Bernal is showing new maturity as he moves into the next phase of his career. No longer cycling’s new “boy wonder,” he’s already won two grand tours by the ripe age of 24.
He’s using this Vuelta just as much as an exercise on how to suffer when the chips are down as to win.
“It’s hard in the moment, but it’s making me laugh a bit that how much I suffered and everything I did to fight to be at the front so far in this Vuelta,” he said. “I am really tired right now, and I want to do the best I can, not just for me, but for the team and how much they’ve been for working us. I want to demonstrate that I am a rider who, even if I am not at 100 percent, I am going to give everything.”

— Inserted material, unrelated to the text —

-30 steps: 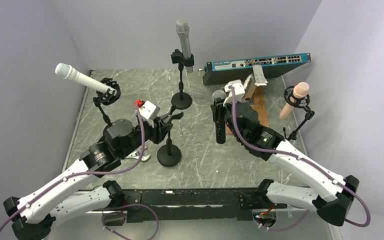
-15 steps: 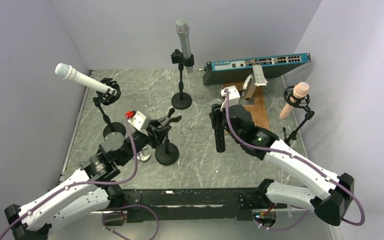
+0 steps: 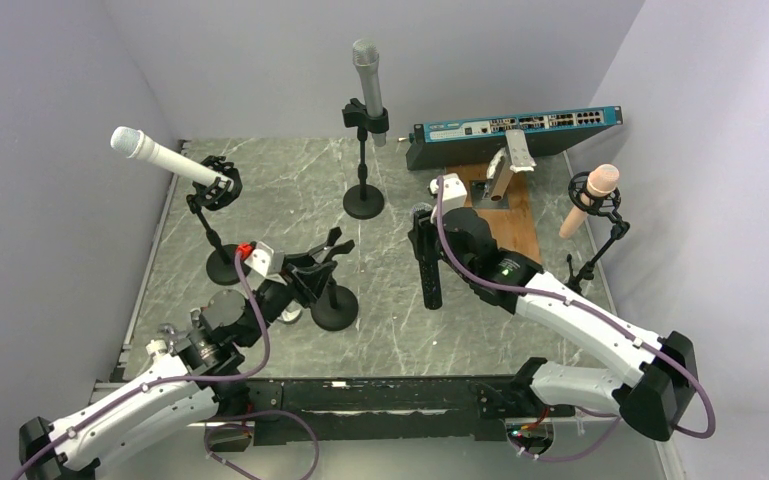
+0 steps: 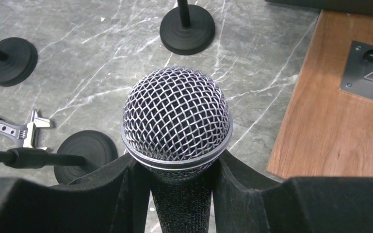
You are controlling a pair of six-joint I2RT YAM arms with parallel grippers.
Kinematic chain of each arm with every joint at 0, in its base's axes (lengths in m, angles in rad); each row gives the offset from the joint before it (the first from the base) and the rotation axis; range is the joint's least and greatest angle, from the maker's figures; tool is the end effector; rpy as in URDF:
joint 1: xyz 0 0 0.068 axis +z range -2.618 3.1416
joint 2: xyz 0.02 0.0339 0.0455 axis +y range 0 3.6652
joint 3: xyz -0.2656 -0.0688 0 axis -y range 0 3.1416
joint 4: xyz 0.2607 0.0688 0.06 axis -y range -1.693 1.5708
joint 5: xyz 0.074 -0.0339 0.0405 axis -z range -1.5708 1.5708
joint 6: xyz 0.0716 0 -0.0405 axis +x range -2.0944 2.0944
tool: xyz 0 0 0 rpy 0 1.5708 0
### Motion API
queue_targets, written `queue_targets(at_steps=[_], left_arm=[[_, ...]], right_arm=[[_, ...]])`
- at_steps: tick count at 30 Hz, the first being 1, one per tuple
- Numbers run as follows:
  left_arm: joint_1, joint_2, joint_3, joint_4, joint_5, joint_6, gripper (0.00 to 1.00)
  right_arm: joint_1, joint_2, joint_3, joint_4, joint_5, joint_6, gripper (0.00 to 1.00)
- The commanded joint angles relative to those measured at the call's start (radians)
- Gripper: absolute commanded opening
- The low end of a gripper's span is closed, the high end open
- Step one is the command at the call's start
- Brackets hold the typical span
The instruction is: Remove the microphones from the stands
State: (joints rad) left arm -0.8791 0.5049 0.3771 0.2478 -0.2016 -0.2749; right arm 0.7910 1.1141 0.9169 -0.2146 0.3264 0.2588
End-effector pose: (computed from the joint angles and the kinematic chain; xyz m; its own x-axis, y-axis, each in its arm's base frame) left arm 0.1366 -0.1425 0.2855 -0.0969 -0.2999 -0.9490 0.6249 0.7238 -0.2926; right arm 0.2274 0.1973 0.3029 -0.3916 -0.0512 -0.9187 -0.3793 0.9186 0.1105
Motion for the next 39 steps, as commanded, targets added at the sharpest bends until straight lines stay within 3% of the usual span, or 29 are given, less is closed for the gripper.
queue_targets(at_steps=[1,10,16,17,21,24,31,35,39], left_arm=[[-0.011,0.026,-0.105,-0.265,0.056,-0.108,0.0],[-0.01,0.003,-0.206,-0.211,0.039,-0.166,0.0],[-0.011,0.026,-0.181,-0.223,0.03,-0.201,0.0],[-0.01,0.03,-0.169,-0.236,0.042,-0.202,0.05],[-0.011,0.036,-0.063,-0.313,0.077,-0.189,0.72],[-0.01,0.053,0.06,-0.383,0.105,-0.098,0.97],[-0.01,0.174,0.484,-0.67,0.104,0.065,1.0],[-0.01,0.239,0.67,-0.742,0.142,0.087,1.0],[-0.01,0.34,0.879,-0.793,0.086,0.156,0.99]], right_arm=[[-0.01,-0.004,-0.005,0.082,-0.031,0.019,0.0],[-0.027,0.037,-0.012,0.105,-0.078,0.029,0.0],[-0.035,0.068,-0.006,0.079,-0.082,0.015,0.0],[-0.036,0.074,-0.005,0.075,-0.082,0.013,0.0],[-0.057,0.104,0.006,0.044,-0.081,0.012,0.0],[-0.084,0.121,0.013,0.019,-0.086,0.009,0.0],[-0.119,0.134,0.0,-0.005,-0.086,0.019,0.0],[-0.148,0.199,0.039,-0.054,-0.054,0.069,0.0],[-0.182,0.309,0.134,-0.134,0.032,0.154,0.0]])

Bernal refuses to quit and knows there are some important lessons in riding out this Vuelta even if he admits the victory seems far away, going into the final week.
“In a certain way, I am enjoying this Vuelta more than the the Tour I won or the Giro I won,” he said. “When you have the legs, it’s easy to be up front. When you don’t have the best legs, you have to calculate more, be more frugal, use your head, and in this sense, I am enjoying it more and I am learning a lot.”